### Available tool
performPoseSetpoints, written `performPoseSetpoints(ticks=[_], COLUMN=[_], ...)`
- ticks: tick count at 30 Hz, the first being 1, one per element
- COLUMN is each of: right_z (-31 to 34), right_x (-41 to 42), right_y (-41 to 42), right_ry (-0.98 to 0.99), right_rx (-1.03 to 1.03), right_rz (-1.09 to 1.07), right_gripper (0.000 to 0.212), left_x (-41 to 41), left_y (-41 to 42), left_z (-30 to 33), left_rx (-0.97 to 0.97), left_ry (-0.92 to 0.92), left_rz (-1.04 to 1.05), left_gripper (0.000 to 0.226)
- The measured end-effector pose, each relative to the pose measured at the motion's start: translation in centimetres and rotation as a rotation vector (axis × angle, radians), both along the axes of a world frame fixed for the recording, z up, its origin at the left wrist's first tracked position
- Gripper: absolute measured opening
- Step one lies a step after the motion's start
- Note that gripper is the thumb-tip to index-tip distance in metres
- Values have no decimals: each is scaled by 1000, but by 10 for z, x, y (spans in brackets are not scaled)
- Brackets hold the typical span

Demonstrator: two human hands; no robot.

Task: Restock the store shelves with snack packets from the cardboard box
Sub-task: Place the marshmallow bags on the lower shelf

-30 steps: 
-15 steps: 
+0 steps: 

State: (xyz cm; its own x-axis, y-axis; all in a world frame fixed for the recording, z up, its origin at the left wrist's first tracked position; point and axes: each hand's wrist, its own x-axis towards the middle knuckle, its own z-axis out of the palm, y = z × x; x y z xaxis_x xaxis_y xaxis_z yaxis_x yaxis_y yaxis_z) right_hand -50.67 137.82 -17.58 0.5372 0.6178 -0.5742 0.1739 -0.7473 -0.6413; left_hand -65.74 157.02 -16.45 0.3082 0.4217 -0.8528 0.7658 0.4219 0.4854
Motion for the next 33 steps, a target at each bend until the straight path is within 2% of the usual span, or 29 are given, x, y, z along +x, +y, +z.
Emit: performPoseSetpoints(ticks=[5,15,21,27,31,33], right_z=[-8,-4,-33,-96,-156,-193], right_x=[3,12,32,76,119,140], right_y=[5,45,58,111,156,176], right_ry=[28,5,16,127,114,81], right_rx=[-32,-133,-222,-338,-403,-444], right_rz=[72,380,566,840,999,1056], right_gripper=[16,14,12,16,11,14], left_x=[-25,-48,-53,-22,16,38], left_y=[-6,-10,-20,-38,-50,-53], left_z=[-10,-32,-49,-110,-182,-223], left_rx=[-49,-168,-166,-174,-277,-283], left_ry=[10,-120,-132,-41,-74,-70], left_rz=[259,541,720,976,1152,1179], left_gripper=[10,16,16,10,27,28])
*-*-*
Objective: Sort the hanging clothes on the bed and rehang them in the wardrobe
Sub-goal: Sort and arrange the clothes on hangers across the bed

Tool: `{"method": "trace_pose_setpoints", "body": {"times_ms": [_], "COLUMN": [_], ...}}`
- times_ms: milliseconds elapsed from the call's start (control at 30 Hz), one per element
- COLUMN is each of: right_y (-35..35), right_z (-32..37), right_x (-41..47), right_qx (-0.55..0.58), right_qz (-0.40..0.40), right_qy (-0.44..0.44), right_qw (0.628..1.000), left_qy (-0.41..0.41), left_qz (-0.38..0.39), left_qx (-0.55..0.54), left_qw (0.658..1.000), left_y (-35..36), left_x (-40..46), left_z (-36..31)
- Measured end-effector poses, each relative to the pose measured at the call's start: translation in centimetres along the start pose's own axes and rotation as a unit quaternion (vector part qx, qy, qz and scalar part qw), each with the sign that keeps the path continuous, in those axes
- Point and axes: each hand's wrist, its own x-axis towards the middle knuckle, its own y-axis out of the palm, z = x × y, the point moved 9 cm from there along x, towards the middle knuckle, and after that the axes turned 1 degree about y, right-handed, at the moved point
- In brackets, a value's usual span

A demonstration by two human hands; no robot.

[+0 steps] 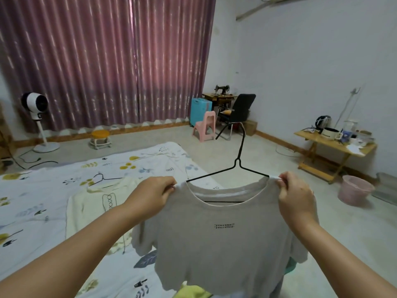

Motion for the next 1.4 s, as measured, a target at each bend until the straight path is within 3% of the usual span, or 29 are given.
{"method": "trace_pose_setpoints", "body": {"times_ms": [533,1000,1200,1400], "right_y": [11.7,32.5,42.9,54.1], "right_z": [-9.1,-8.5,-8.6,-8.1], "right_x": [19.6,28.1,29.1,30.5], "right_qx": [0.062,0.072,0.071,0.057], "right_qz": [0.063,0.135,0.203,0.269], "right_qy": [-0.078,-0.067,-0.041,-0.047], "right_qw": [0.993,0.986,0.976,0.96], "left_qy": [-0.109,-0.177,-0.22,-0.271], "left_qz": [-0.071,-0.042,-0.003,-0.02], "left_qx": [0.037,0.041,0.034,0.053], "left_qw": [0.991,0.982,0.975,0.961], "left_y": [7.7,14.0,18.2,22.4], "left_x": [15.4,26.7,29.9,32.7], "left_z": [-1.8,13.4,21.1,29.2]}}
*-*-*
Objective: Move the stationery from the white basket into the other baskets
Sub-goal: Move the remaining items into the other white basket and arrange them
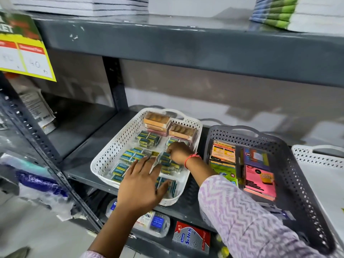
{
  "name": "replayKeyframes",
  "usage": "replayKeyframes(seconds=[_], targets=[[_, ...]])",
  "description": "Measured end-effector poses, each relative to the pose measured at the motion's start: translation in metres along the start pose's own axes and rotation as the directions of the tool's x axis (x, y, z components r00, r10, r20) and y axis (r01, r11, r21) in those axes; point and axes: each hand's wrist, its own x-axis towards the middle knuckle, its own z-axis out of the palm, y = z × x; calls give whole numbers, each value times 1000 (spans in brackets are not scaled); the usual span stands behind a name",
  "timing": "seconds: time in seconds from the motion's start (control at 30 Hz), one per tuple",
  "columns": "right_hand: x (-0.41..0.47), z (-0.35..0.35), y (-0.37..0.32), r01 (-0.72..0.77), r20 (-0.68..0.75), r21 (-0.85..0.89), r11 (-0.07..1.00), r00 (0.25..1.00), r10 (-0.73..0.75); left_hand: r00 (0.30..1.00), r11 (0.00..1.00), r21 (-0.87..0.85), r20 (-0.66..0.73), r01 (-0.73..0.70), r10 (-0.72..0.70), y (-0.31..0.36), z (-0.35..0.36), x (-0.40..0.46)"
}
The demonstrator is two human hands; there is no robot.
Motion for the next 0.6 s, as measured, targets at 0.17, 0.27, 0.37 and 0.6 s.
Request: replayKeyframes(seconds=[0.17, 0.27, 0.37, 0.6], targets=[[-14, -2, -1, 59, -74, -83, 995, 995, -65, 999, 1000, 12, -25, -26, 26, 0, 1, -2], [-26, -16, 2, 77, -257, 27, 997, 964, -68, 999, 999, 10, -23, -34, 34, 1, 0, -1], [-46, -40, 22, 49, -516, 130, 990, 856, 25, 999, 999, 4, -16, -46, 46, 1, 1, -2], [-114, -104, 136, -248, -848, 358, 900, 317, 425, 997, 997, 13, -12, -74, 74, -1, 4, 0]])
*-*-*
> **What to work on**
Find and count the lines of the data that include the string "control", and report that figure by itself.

> **The completed task**
2